Discontinuation criteria
If any of the points listed in the exclusion criteria appeared only in the aerobic
basic endurance exercise, these subjects had to drop out of the study.
Internal medicine check-up
The subjects in the intervention group also had a medical check-up 5 weeks postpartum
(± 7 days) to obtain independent medical approval for the exercise intervention.
Reference group of healthy women (inclusion/exclusion criteria)

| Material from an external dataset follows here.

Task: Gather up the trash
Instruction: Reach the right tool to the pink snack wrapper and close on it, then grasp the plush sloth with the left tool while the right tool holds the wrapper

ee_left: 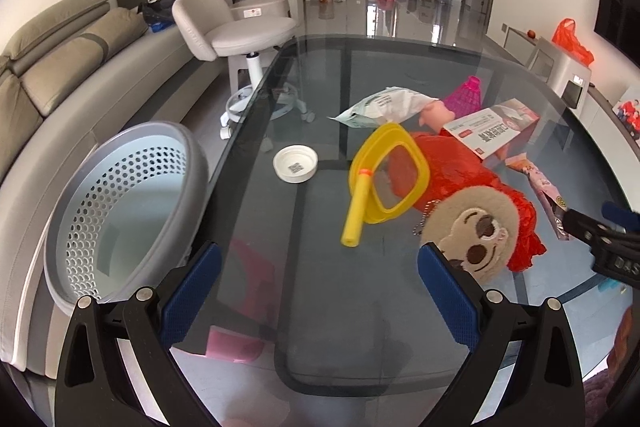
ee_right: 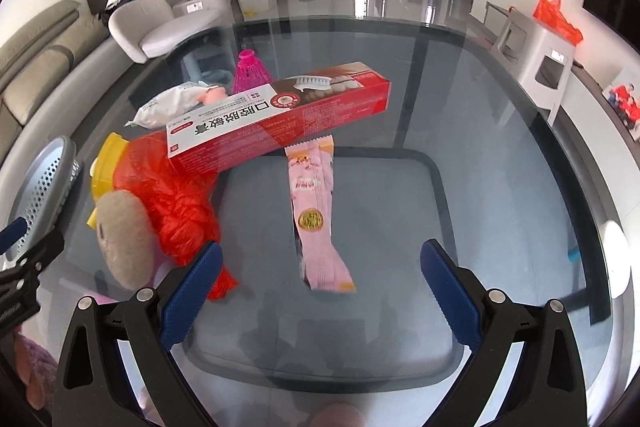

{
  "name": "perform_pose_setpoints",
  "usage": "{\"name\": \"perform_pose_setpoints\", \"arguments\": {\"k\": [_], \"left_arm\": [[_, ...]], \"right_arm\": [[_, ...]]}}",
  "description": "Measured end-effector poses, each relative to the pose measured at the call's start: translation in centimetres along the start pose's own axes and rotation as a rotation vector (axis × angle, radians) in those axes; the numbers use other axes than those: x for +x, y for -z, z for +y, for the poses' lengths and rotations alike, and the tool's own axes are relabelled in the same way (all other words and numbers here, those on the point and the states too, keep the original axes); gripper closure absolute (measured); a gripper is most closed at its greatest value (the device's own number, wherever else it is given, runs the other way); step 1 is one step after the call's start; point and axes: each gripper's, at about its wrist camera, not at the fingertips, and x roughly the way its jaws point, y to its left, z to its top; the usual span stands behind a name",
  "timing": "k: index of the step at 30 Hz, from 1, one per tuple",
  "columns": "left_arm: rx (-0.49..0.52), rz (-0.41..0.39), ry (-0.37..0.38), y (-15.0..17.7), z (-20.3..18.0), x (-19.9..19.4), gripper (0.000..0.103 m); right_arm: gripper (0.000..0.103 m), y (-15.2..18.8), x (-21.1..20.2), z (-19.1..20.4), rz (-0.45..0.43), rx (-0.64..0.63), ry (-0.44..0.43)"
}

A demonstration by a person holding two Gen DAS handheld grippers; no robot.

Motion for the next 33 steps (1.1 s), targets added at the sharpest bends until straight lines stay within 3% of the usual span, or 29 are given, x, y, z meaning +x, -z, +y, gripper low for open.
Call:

In the participating hospitals, the same number of women without a history or diagnosis
of pregnancy complications and without known previous cardiovascular disease, who
were legally of age and capable of giving consent and when the babyʼs course was uncomplicated
– regardless of case number estimation – were recruited for the study as a reference
group for aortic pulse wave velocity measurement up to 7 days after delivery (reference
group recruitment target: 38 women).
Measurement of pulse wave velocity
The cuff-based Vicorder® (SMT Medical, Würzburg, Germany) was used to measure the aortic pulse wave velocity
as the gold standard for determining arterial stiffness. This has already been validated
repeatedly in studies against alternative measurement methods such as tonometry and
magnetic resonance imaging [33], [34], [35], [36]. The measurements were done in a standardised setting in the patientʼs air-conditioned
room in the respective hospital (room temperature 22 – 25 °C, in supine position,
after resting for 10 min, upper body elevated 30°). At the patientʼs bedside, the
measurement setting was adjusted to be equivalent to that used for the Vicorder validation
study [37]. Comparable settings were also used in studies elsewhere of non-invasive measurement
of pulse wave velocity (tonometric,
oscillometric), e.g., in children, simultaneously in MRI and in intensive care
units and during angiological interventions in the operating theatre [38], [39], [40], [41], [42]. If the baby had not been transferred to the neonatal ICU but was in the room with
the patient, it was given into the care of the ward nurse while the measurements were
performed. A 10 cm wide BP cuff was then applied around the right thigh to measure
the femoral pulse and a narrow 3 cm cuff was placed around the neck at the level of
the right carotid artery to measure this. The distance between the jugular fossa and
the cranial edge of the cuff applied to the thigh was measured as recommended by the
manufacturer. Unlike the usual use of the Vicorder a tape measure was not used but
rather a pelvimeter so as to avoid an incorrect measurement
of length due to the postpartum distension of the abdominal wall. Both cuffs
were pumped up to 65 mmHg and 2 high-quality measurement curves were recorded for
3 seconds simultaneously by means of a volume displacement, from which the aPWV was
derived [43]. The measurement was repeated 3 times in succession and the mean of all 3 measurements
was used for statistical analysis.
The pulse wave velocity was measured in the intervention and control group both on
the day of inclusion in the study (time 1 [T1]) and after 32 weeks (6 weeks puerperium
+ 6 months intervention period, time 2 [T2]) and at the start of the exercise intervention
in the subjects of the intervention group ([Fig. 2]). In the reference group of healthy subjects, the measurement took place once on
the day of inclusion in the study (T1).
Fig. 2 Flow chart for the different study phases.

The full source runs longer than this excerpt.